Self Tracking Report 2022

Drei Fragen an Prof. Dr. Sylvia Thun und Dr. Alexander Schachinger

Der erste Self Tracking Report 2022 zeigt, dass die deutsche Bevölkerung ihre Gesundheitsdaten für bessere Medizin und Prävention freigeben möchte. Bevorzugtes Messinstrument ist für sie das Smartphone. In ersatzkasse magazin. erläutern Prof. Dr. Sylvia Thun, Expertin für Informations- und Kommunikationstechnologien im Gesundheitswesen und Projektpartnerin des Self Tracking Reports, sowie Dr. Alexander Schachinger, Studienleiter des Reports (EPatient Analytics GmbH), welche Perspektiven sich aus diesen Ergebnissen für das Gesundheitswesen eröffnen.

Portrait: Prof. Dr. Sylvia Thun und Dr. Alexander Schachinger

Eine große Mehrheit der Befragten des Self Tracking Reports vermisst ihre Gesundheit selbst und steht auch einer sinnvollen Anwendung ihrer Gesundheitsdaten aus dem Smartphone positiv gegenüber. Inwiefern ist das ein starkes Signal an die Politik und die gesetzlichen Krankenkassen?

Bis zur Vorlage dieser Ergebnisse herrschte innerhalb der Gesundheitspolitik und Selbstverwaltung ein uneinheitliches Bild von der Offenheit für digitale Gesundheitsangebote in der Bevölkerung.
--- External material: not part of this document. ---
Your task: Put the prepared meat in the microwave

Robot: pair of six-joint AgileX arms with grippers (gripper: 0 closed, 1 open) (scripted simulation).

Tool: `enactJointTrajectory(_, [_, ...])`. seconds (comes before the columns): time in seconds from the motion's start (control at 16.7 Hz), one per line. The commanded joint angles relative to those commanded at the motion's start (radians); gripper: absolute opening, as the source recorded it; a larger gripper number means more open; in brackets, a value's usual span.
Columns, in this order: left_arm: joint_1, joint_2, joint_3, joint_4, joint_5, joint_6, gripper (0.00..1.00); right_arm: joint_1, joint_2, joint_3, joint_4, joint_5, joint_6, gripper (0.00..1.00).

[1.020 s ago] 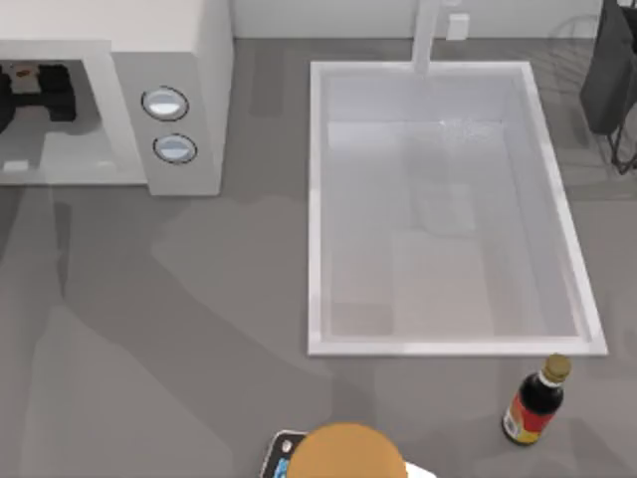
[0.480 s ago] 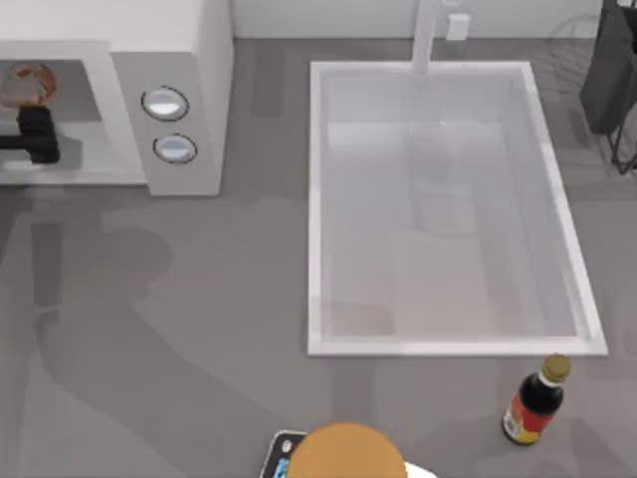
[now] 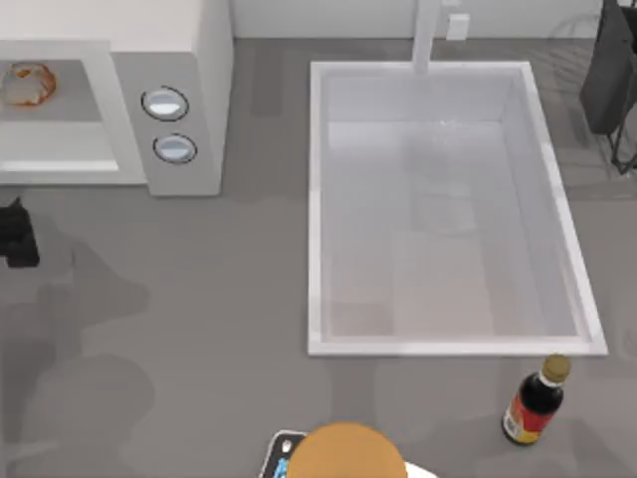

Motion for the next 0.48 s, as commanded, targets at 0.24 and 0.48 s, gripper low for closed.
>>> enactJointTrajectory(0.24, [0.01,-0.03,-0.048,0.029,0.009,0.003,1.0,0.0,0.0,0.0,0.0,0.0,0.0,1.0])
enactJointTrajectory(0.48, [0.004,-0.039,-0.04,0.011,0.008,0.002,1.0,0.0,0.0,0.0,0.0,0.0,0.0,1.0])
Deutschland ist in der Praxis der Anwendung digitaler Gesundheitsdaten für Prävention und Forschung um Jahre bis Jahrzehnte zurück im Vergleich zu anderen EU-Ländern. Das hat ökonomisch und auch ethisch einen zunehmend kritisch hohen Preis. Mit diesen Ergebnissen kann und muss sowohl die Debatte als auch der regulative Rahmen anders gestaltet werden. Ausreden auf Basis falscher Wirklichkeitsbilder sind nicht mehr möglich. Mehrere Studien haben eindrucksvoll gezeigt, dass die mündigen Bürgerinnen und Bürger ihre Gesundheit mit digitalen Helfern selber gestalten möchten und bereit sind, die Daten zu teilen.
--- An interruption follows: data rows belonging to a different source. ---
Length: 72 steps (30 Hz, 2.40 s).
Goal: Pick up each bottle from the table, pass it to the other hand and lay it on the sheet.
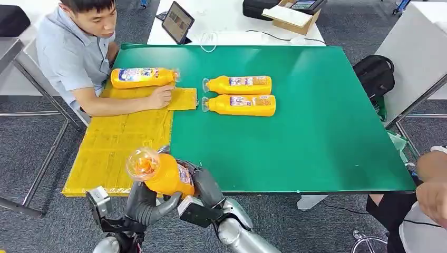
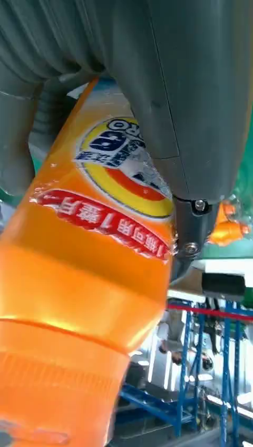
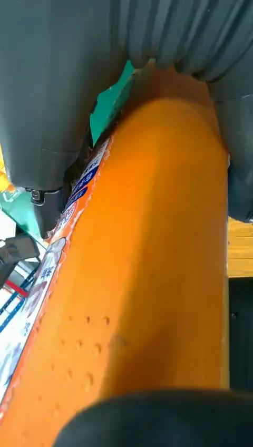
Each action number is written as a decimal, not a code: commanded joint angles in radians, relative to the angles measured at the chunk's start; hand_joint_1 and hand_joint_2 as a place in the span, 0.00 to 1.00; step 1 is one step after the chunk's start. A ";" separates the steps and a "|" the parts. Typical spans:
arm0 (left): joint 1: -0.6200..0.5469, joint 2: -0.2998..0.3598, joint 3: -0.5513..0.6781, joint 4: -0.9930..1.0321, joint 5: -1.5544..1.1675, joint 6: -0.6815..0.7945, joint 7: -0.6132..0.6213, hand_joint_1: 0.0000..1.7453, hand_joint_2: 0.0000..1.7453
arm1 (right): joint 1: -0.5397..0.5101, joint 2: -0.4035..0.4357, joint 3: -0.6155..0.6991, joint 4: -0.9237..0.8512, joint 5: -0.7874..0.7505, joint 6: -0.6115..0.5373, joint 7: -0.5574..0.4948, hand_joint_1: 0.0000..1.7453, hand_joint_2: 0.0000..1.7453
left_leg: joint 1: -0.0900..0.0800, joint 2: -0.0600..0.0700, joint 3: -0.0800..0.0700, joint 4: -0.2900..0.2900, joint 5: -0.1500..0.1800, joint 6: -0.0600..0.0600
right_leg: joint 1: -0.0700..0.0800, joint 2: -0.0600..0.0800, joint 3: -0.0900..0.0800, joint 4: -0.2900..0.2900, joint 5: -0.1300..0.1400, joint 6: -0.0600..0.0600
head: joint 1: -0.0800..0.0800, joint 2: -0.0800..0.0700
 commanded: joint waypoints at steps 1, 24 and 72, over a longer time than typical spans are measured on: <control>-0.041 0.025 -0.045 0.140 0.029 -0.021 0.042 1.00 1.00 | -0.083 0.001 0.050 0.055 -0.007 -0.001 0.001 1.00 1.00 | 0.000 0.002 0.005 -0.001 -0.002 -0.001 | 0.000 0.002 0.004 0.000 -0.001 -0.002 | 0.000 0.000; -0.206 0.046 0.127 0.161 -0.002 0.213 0.029 1.00 1.00 | -0.073 -0.038 0.117 -0.071 -0.054 -0.346 0.001 0.00 0.00 | 0.001 -0.001 0.003 0.000 -0.001 -0.001 | 0.001 -0.001 0.003 0.001 -0.002 -0.002 | 0.000 0.000; -0.888 0.156 -0.027 1.128 -1.029 0.119 0.251 0.92 1.00 | 0.193 -0.031 -0.203 -0.285 0.028 -0.361 0.001 0.00 0.00 | 0.001 0.002 0.003 0.000 0.001 -0.002 | 0.001 0.001 0.002 0.001 0.001 -0.004 | 0.000 0.000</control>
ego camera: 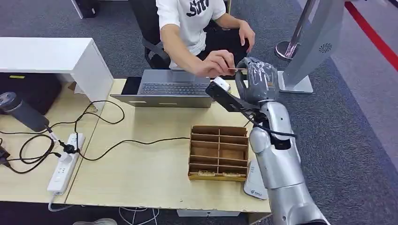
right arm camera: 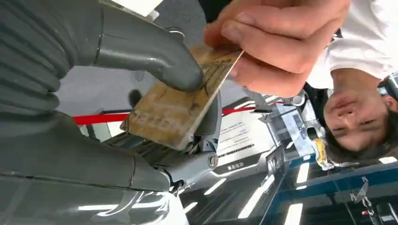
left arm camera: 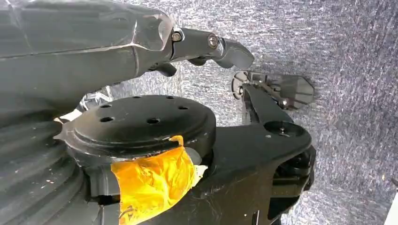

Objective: Pass the card to the sensor for recognition and then transmit it.

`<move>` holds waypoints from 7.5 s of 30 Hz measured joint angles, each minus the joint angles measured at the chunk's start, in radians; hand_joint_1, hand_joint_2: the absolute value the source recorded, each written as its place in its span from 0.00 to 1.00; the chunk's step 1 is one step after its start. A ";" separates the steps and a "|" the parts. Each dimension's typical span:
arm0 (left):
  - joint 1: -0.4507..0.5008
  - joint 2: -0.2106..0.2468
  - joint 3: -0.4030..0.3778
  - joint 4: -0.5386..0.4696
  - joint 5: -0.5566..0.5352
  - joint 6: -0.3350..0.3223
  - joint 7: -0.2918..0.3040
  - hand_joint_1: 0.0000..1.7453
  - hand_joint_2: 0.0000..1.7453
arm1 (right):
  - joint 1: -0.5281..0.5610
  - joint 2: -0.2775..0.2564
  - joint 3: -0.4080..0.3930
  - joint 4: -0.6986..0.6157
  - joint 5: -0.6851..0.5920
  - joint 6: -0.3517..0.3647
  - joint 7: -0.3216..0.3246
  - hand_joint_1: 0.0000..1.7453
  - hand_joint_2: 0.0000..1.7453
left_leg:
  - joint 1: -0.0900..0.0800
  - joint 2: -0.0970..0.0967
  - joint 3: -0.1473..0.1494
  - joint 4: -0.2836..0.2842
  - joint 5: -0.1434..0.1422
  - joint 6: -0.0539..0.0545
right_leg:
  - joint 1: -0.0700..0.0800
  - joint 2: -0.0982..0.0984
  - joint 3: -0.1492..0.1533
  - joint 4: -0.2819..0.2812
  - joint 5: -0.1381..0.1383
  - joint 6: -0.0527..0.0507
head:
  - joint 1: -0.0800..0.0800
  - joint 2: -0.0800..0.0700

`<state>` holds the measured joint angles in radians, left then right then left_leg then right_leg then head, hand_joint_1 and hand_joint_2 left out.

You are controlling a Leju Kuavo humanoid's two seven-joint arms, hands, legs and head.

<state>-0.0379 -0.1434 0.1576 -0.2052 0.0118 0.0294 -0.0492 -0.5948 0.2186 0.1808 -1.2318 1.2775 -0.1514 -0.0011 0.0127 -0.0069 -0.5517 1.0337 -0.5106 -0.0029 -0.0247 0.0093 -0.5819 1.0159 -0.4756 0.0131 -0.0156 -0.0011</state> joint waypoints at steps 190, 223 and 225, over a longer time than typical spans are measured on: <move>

Wie kann der Datenschutz bei selbst erhobenen Gesundheitsdaten, die Versicherte freiwillig zur Verfügung stellen, gewährleistet werden?

Unabhängige Daten-Trust-Center und klare gesetzliche Vorgaben sind die Voraussetzung jeglicher Datenverarbeitung. Es werden valide und praxiserprobte Lösungen aus anderen Industrien verwendet, die auf internationalen Standards beruhen. Im Bereich des maschinellen Lernens gestatten beispielsweise Federated-Learning-Technologien die Zusammenarbeit, auch ohne dass Daten das Krankenhaus verlassen. Zudem wird stark unterschieden zwischen anonymisierten Daten, pseudonymisierten Daten und solchen mit Klarnamen. Alle Technologien enthalten moderne Verschlüsselungsmechanismen.
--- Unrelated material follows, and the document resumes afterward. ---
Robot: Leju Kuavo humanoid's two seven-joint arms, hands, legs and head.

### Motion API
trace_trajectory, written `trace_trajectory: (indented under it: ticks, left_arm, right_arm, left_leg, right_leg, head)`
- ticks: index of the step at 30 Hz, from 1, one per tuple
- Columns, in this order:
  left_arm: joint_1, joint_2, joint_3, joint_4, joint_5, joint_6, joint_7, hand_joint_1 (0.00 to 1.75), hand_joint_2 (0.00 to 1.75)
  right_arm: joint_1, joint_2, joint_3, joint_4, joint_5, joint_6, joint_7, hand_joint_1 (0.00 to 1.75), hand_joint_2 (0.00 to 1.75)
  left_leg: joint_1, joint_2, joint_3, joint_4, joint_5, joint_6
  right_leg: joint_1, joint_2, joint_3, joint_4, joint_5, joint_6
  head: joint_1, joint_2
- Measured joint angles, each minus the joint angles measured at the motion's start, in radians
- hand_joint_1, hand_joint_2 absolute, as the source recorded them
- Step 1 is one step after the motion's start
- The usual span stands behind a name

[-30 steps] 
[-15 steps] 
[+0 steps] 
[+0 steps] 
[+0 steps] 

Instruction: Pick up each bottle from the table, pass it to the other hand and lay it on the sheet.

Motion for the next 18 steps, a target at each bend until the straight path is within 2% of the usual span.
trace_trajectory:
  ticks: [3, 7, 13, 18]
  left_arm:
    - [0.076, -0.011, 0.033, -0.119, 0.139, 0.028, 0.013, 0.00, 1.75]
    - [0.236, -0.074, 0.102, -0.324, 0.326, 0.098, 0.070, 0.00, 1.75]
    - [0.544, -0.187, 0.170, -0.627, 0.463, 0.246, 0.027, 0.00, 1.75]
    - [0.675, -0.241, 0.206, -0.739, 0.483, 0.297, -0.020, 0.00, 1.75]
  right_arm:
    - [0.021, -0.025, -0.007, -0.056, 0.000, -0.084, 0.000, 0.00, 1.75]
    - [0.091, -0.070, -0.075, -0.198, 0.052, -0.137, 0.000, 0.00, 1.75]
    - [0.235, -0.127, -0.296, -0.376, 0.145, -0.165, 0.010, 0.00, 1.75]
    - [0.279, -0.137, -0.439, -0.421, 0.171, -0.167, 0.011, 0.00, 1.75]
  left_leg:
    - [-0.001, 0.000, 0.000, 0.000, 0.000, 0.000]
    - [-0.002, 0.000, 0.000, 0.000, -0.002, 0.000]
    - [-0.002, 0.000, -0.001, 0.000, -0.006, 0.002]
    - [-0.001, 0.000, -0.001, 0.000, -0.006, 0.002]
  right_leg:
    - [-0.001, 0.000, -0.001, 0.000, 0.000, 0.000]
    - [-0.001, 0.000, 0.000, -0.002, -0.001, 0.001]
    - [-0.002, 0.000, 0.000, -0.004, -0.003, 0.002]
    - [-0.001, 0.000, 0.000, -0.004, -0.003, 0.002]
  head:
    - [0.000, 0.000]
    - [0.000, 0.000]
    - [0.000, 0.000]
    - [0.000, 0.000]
Drei von vier Bürgerinnen und Bürgern wünschen sich zudem auf Basis ihrer individuellen Vitalwerte für sie zugeschnittene Präventionsangebote von ihrer Krankenkasse. Welche Möglichkeiten sehen Sie, um die Qualität solcher Angebote sicherzustellen?

Die Qualität der Datenerhebung und der -übermittlung ist erfolgskritisch für die Nutzung der Daten und der Algorithmen. Hier setzt Deutschland auf international anerkannte technologische Standards, die auch von Firmen eingesetzt werden. Die bisherigen Prüfprozesse und -institutionen sind bereits für Abrechnungsprozesse brauchbar. Es bedarf jedoch erweiterter Kriterien bezüglich der Verarbeitung und Anwendung der individuellen Messdaten und weiterer Gesundheitsdaten. Weiterhin ist die Studienlage, also die evaluierte positive Wirkung, ein weiteres entscheidendes Kriterium für den Einsatz digitaler Technologien.